Print, in exact form, the lines below from the one containing "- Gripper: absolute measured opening" through the one containing "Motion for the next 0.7", and omit all others.

Stored items
- Opening Delimiter -

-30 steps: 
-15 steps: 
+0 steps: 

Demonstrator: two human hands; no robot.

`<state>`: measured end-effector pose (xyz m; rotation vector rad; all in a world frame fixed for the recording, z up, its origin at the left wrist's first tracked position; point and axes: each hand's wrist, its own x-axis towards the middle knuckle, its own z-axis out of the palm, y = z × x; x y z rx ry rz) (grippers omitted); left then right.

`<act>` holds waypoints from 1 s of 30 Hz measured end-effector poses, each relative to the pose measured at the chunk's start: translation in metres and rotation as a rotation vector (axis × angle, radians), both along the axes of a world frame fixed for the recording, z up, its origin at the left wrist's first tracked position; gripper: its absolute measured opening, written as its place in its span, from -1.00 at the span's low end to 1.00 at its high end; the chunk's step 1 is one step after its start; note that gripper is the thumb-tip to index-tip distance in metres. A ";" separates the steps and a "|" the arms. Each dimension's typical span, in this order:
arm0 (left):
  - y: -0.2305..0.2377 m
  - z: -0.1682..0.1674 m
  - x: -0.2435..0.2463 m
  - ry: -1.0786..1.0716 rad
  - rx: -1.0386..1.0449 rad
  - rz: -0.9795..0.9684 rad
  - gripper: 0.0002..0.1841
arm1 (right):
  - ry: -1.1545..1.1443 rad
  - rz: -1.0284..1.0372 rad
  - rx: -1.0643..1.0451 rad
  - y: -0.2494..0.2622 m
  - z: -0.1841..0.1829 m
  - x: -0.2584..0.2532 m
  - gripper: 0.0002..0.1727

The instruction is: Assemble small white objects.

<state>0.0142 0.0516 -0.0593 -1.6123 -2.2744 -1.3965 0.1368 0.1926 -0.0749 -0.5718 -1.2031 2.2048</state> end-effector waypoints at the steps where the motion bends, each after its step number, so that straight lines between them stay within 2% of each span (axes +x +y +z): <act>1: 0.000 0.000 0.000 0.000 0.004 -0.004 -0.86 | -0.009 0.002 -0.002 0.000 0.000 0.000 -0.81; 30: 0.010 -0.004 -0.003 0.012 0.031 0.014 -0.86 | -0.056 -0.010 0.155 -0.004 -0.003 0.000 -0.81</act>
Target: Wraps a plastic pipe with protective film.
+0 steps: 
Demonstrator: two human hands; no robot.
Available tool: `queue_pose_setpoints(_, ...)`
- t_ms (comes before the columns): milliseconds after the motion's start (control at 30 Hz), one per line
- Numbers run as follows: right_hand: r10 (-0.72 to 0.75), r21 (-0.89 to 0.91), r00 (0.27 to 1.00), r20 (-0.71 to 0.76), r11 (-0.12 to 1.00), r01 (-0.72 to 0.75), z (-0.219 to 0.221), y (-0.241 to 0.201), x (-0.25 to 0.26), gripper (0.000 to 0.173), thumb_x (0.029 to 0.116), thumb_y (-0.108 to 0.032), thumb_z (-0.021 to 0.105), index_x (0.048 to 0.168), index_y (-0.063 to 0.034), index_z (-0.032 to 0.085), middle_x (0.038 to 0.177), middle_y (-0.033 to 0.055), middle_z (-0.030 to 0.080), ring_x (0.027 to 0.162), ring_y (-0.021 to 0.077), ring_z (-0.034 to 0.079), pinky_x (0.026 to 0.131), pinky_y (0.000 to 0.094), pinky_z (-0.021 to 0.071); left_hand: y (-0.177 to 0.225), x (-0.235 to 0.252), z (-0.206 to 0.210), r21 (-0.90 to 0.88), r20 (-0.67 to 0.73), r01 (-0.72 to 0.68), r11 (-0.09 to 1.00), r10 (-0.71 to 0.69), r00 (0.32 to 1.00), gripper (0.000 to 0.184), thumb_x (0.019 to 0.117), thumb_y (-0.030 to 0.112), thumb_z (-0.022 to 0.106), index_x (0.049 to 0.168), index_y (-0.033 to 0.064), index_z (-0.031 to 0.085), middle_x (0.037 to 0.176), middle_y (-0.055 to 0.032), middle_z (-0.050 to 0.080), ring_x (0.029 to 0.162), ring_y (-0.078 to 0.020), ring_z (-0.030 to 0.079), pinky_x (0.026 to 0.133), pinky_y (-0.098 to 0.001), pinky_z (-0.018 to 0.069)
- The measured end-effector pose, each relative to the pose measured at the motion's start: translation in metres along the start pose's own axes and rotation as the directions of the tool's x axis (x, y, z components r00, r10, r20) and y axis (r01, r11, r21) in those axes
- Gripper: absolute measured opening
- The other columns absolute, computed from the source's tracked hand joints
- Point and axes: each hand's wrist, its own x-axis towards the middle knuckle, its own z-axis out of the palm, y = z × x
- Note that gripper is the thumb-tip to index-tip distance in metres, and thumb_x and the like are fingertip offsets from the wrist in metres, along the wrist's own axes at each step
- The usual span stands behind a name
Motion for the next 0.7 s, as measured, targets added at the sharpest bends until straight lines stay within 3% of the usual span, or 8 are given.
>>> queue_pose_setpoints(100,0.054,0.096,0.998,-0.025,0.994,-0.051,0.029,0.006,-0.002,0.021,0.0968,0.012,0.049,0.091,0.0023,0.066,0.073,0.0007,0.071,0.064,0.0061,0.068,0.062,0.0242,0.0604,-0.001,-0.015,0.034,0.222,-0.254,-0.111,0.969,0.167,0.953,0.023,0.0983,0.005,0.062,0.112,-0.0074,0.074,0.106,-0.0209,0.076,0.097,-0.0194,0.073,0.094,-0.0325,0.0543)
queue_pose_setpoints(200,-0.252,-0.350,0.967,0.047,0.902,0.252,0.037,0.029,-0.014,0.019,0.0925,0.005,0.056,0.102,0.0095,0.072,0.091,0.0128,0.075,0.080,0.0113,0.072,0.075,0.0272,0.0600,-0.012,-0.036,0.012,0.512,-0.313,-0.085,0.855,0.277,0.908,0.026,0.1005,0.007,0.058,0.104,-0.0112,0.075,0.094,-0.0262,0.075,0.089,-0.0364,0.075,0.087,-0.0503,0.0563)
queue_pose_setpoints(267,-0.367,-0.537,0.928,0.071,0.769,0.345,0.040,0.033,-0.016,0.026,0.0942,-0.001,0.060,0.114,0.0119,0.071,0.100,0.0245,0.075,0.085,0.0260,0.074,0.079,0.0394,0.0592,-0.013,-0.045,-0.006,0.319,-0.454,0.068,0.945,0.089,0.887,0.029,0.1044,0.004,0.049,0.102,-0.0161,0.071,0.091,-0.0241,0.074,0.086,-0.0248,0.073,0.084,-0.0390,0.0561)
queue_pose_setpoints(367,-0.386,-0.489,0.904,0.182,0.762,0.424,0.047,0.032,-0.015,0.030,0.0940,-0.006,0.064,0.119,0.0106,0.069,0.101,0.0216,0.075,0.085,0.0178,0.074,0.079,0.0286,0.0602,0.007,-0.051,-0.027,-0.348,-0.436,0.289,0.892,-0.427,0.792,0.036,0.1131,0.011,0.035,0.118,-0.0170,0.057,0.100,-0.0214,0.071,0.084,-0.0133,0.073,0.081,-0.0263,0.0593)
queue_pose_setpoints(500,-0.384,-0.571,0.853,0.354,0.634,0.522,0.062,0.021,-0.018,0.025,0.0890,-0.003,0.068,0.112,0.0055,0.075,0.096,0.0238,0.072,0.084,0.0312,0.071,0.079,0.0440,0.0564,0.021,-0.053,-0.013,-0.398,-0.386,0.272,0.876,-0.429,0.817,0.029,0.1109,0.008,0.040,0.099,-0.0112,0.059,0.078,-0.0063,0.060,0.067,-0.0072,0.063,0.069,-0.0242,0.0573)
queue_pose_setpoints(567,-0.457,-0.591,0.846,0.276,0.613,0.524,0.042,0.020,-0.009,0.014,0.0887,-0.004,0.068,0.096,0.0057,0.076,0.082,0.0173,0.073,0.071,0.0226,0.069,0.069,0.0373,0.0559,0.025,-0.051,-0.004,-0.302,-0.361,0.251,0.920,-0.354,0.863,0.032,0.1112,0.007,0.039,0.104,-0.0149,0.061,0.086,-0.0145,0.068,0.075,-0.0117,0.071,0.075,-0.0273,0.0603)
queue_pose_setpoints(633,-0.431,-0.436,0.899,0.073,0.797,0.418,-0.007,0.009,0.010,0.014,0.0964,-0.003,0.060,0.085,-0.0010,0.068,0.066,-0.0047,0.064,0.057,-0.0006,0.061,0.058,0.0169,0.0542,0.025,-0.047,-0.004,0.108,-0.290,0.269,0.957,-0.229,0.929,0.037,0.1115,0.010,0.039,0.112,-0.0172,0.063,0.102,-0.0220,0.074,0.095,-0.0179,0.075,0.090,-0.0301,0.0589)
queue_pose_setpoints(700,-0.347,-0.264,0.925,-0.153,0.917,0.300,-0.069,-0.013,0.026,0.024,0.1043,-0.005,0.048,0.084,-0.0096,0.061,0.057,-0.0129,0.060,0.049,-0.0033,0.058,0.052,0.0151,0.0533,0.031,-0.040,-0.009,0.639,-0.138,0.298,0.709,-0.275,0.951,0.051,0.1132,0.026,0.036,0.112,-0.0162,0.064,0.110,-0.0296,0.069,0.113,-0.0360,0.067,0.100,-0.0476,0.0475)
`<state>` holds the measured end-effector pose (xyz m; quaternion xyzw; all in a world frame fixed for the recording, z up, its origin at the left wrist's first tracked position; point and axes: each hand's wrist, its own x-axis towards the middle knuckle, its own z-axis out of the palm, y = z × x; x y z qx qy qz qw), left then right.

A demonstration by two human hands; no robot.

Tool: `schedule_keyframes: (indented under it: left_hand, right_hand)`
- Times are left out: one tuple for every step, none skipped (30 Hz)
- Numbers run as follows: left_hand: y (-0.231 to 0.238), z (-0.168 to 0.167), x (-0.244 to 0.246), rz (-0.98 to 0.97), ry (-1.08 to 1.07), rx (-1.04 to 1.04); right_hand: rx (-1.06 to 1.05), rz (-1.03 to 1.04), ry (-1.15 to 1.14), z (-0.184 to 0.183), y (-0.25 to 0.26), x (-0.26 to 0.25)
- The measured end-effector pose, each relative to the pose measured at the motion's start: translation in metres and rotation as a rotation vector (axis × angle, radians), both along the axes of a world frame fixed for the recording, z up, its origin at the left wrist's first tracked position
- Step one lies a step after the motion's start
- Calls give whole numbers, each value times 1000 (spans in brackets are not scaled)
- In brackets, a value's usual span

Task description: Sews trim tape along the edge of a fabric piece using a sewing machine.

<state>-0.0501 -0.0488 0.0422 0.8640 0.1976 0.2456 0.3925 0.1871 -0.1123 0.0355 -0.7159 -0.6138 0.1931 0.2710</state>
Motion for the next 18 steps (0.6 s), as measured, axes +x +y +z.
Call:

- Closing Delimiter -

Response area
- Gripper: absolute measured opening
- The other columns absolute, computed from the source's tracked hand joints
- Point and axes: each hand's wrist, its own x-axis towards the middle knuckle, its own z-axis out of the palm, y = z × x
- Note that gripper is the thumb-tip to index-tip distance in metres, and thumb_x and the like are fingertip offsets from the wrist in metres, along the wrist's own axes at each step
- The usual span stands behind a name
Motion for the next 0.7 s, as measured, targets added at the sharpest bends until straight lines stay within 3% of the usual span, or 8 are given.

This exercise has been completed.